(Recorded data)
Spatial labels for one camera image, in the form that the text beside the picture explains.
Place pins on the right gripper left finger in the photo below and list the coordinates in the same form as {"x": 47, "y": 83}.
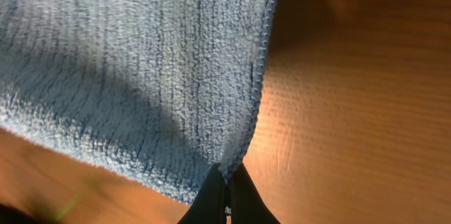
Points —
{"x": 209, "y": 205}

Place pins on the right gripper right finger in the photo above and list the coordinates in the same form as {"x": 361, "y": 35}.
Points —
{"x": 247, "y": 207}

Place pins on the blue microfiber cloth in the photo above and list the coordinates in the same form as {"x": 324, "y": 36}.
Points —
{"x": 155, "y": 90}

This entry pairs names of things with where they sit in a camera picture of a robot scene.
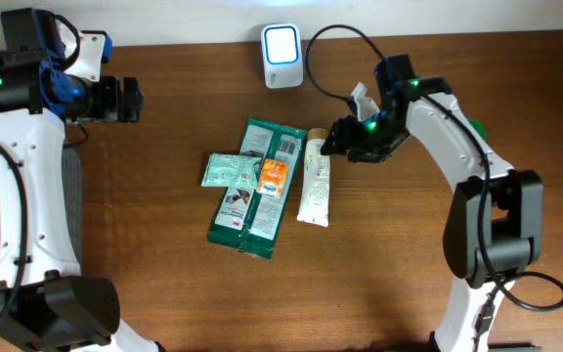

*Instructions to follow*. Search the data above for the word "gripper", then gather each line in which it appears.

*Solution for this exercise*.
Place pins on the right gripper left finger in the photo below and list the coordinates in the same form as {"x": 47, "y": 83}.
Place pins on the right gripper right finger in the photo above and list the coordinates in the same form as {"x": 361, "y": 35}.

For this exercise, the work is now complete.